Then I asked two or three of the students to "put the poem back together" by reading it aloud. They did a great job!

And I'll never forget reading "Macbeth" in high school. The teacher asked two students to read a scene between Macbeth and Lady M. They decided to ham it up, Steve R. (who made himself a crown out of notebook paper) read Lady Macbeth in a falsetto and Avis B. read Macbeth like a guy. There was something about satirizing the scene that opened up the language. I think it also made the play our own, got us over the initial resentment of having to read something "hard."

Our teacher was very indulgent, bless her, and used the opportunity to challenge us to explain why the send-up was funny (because it got tone and character all wrong).

Maybe that's why I love "Macbeth" and see so many facets in it now. Well, that and the parallels with Richard Nixon who was president when we read it.

14Cariola
mrt 2, 2009, 8:45 am

>11 ciridan: Sadly, today, most of the kids would just go to Spark Notes online.

Just as they went to Cliff's Notes in my day.

15reading_fox
mrt 2, 2009, 9:01 am

Relevant? Well I guess as listed above many of the themes he writes about continue to be relevant so yes.

But necessary? not at all. School or college, no need, there are many more accessible authors out there who not only cover the same material but may also inspire a love of reading at the same time. There's nothing wrong with a teacher using shakespere's work, if they enjoy and can bring the language to life for their students. But equally nothing wrong if an entire class / year /school never hear a word of his.

Given the continued cultural reference perhaps there is a case that in a BAlit, there might still be a case mandatory inclusion.

16nohrt4me
mrt 2, 2009, 9:58 am

Not to further free associate and derail the topic at hand, but this topic has me thinking about other classics that have been dropped from university curricula.

Chaucer stayed popular with students, largely because of the farts and sex.

But 40 years ago, when the Milton prof retired at my university, Milton was taken off the required list for English lit majors.

There's a lot of rank hatred for Milton (I admit mine is more personal than literary), but he arguably ranks second in contributions to the English language.

Let all hell break loose arguing who's been dropped and who needs to stay on reading lists. hee.

17Wattsian
mrt 2, 2009, 11:25 am

Familiarity with a few works by William Shakespeare is crucial to understanding references in other artists' work. In addition, many people today still find much to love in the plays: satire, romance, war, cruelty, violence, relationships, family, heartbreak, hope, and despair.

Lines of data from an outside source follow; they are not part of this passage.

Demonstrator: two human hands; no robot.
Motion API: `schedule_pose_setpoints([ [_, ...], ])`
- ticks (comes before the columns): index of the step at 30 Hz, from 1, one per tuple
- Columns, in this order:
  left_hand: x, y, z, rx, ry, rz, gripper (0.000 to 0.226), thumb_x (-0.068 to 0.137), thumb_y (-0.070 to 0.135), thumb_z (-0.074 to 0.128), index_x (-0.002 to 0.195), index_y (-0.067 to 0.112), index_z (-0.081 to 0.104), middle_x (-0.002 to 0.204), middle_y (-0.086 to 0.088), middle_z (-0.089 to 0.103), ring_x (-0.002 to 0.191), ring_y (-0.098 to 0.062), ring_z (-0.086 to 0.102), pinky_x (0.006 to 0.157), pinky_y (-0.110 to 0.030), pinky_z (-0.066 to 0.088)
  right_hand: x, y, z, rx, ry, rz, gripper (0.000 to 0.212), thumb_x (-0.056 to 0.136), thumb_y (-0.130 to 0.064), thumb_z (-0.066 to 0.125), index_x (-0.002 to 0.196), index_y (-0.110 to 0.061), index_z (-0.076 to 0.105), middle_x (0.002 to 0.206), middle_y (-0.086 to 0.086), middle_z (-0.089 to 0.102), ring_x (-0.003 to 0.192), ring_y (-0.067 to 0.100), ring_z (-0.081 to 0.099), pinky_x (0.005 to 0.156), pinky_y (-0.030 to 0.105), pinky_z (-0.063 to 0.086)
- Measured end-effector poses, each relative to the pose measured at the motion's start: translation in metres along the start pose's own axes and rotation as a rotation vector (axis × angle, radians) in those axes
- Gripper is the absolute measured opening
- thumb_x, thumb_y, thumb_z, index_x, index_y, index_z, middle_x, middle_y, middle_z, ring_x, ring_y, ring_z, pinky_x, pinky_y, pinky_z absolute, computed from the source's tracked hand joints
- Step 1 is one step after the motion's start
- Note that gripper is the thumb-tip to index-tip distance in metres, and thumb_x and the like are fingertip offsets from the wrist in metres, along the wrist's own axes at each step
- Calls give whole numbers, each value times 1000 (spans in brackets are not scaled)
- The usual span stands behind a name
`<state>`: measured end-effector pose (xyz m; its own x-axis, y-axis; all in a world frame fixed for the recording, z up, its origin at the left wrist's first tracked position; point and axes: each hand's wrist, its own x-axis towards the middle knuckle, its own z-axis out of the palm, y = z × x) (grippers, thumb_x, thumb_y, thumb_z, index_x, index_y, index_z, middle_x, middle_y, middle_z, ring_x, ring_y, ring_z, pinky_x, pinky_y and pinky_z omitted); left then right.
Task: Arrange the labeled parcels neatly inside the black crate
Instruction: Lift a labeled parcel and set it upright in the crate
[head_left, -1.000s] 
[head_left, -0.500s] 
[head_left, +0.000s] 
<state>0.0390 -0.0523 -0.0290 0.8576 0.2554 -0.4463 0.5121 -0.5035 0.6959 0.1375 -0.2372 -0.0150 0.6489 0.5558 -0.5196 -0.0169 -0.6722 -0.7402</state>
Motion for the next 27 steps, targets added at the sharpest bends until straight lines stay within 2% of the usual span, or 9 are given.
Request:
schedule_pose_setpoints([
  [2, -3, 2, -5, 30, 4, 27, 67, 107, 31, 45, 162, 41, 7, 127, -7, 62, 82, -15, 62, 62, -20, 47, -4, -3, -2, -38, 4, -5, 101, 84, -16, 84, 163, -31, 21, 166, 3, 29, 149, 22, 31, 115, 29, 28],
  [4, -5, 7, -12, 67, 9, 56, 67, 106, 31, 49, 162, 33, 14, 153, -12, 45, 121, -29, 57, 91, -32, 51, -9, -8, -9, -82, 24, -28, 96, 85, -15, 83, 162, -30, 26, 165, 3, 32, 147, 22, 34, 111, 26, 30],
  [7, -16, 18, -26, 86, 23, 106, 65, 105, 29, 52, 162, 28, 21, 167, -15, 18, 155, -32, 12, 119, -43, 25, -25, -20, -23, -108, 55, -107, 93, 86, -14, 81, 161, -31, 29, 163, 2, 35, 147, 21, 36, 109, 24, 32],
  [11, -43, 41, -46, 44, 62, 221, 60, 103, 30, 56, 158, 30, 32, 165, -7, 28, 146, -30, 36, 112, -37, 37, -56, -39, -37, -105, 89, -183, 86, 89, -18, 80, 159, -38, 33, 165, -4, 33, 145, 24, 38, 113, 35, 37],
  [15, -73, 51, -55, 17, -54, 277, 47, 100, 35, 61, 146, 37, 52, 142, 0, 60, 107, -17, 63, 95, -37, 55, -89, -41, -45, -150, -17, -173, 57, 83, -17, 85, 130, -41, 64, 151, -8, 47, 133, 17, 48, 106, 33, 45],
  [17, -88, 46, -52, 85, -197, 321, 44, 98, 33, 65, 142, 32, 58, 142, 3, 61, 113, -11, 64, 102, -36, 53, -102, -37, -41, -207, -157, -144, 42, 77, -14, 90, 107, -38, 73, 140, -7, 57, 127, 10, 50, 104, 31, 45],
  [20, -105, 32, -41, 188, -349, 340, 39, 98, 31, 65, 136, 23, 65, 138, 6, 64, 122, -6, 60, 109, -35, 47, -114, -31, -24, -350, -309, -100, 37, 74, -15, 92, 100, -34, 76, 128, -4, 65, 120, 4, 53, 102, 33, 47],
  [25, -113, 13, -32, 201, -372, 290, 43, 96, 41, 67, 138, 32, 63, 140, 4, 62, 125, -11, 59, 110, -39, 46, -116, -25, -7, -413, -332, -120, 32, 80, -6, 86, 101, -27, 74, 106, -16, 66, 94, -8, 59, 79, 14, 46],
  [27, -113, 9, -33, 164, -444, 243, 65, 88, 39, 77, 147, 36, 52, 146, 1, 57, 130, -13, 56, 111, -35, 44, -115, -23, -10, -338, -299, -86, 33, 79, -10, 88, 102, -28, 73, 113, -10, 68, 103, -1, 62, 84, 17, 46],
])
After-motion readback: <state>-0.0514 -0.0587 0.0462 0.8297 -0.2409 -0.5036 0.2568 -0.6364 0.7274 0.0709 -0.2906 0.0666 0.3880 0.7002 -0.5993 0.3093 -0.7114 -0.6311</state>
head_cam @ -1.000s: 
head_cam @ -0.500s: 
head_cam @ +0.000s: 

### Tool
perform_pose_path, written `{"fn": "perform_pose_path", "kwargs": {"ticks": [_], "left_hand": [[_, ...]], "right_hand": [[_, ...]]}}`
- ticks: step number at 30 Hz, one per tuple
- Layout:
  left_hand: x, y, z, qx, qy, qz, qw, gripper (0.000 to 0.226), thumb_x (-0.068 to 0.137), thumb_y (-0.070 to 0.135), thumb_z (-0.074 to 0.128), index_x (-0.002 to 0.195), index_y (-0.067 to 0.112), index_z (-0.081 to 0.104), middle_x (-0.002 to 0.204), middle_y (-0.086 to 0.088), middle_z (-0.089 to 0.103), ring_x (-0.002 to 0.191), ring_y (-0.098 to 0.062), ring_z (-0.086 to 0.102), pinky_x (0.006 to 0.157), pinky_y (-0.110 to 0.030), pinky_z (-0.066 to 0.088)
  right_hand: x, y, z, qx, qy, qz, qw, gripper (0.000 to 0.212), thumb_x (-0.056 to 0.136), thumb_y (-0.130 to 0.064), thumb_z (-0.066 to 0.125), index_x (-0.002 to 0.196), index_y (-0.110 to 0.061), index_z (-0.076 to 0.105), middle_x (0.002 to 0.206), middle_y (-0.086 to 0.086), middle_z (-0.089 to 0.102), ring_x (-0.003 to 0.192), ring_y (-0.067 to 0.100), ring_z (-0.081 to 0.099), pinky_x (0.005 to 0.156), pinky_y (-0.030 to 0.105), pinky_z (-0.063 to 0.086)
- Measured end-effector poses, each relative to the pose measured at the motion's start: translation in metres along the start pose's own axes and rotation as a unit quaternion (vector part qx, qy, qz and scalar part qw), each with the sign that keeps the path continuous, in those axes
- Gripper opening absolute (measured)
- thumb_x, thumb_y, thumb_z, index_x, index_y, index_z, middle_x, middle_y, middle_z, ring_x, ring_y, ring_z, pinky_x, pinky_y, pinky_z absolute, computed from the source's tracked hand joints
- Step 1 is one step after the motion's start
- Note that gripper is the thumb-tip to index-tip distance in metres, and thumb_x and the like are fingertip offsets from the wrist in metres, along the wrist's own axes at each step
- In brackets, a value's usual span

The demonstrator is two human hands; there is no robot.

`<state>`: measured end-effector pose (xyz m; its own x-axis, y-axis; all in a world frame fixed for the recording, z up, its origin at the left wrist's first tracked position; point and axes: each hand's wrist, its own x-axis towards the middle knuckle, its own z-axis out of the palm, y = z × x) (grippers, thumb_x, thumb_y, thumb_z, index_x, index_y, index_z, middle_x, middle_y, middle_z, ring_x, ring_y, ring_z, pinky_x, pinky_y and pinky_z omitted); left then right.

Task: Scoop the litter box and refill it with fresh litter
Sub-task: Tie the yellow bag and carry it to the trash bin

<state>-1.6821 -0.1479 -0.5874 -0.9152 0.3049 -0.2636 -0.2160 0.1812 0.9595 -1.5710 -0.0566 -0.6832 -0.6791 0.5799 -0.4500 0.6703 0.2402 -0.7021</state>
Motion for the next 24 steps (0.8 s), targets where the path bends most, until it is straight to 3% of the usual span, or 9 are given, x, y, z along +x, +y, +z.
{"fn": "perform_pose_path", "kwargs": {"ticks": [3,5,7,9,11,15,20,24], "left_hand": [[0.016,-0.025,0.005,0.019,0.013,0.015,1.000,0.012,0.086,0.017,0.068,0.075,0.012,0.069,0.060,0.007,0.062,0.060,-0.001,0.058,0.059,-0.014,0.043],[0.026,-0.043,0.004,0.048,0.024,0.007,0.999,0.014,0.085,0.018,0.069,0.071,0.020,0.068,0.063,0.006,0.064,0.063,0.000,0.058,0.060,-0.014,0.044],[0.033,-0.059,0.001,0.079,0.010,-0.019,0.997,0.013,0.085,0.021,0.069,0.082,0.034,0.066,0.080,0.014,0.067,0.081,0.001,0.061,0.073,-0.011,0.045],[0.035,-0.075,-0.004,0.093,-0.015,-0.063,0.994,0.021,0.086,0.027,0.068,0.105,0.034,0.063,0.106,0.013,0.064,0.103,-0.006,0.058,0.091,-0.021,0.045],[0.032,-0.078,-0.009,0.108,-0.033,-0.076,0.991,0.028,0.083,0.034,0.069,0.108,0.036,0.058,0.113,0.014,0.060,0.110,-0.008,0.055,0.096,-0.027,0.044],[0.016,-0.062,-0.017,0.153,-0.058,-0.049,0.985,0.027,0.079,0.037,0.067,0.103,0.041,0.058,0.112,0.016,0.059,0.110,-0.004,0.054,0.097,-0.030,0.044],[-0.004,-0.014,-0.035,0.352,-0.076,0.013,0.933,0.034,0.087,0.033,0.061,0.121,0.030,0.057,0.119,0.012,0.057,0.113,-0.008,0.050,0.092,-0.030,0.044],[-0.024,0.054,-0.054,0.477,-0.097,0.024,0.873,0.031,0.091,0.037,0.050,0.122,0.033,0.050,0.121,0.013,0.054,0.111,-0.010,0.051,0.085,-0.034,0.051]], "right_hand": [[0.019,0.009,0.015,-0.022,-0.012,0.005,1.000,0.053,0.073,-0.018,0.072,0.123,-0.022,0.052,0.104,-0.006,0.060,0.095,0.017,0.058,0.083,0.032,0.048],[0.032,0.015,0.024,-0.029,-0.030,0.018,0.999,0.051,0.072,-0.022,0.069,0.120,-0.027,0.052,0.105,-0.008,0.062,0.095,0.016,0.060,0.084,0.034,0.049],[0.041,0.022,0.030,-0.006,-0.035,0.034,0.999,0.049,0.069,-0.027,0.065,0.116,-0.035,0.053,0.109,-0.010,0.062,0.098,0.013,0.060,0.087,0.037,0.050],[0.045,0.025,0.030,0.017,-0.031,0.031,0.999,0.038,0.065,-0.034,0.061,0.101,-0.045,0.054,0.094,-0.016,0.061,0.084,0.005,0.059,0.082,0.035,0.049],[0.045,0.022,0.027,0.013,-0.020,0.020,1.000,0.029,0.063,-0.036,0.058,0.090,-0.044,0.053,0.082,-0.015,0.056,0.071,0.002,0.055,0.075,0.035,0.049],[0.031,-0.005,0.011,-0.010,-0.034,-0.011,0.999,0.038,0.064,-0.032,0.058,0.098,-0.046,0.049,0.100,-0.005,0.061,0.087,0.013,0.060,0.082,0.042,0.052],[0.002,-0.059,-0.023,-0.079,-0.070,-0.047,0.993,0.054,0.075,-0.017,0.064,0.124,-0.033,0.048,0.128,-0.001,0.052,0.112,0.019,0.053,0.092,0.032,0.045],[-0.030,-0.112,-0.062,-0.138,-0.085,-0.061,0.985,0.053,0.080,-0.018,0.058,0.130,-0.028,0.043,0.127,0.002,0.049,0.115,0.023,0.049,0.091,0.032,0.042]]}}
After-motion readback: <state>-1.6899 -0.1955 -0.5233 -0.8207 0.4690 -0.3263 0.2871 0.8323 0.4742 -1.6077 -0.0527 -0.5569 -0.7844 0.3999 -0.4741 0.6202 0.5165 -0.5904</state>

It's OK to dislike reading Shakespeare or to dislike works by Shakespeare. But everyone should try him on for size, and at different points of his life--in other words, don't give up on "King Lear" because you didn't like it when you were 16. Try it again after you have kids.

18Cariola
Bewerkt: mrt 2, 2009, 11:26 am

I've posted about this on other threads, so some of you may know about it already. At my university, there is a movement on to get rid of the Shakespeare requirement for English majors. The Marxists and multiculturalists in the department have labelled him DWM (Dead White Man, i.e. elitist and therefore anathema) and would like to see him lumped into the Historical Knowledge Pre-1800 requirement (which, frankly, they would also like to see removed--that's Step 2). What that would mean is that many students would opt for the easier 200-level course, Mythology, or the Medieval Lit course (where most of the works are taught in modern translation) and would graduate with no exposure whatsoever to Shakespeare on the college level. No one teaches Shakespeare, other than perhaps a handful of sonnets, in the Brit Lit I survey course because it covers over 1000 years, and it's hard to justify taking a week on one author.

That--besides for the fact that the students find him dull--is also the reason I've dropped Milton and Paradise Lost from that course.

All single-author courses, except Shakespeare, have been removed from the curriculum. We used to have Milton course and (God knows why) a Melville course. This is seen as another justification for getting rid of Shakespeare.

It's sad, because this predeliction for 19th and 20th century literature, particularly fiction, trickles down through our students who are becoming high school English teachers. Many of them won't teach anything "old" in their classes; some of them will only teach fiction--no poetry or drama, because they don't like it.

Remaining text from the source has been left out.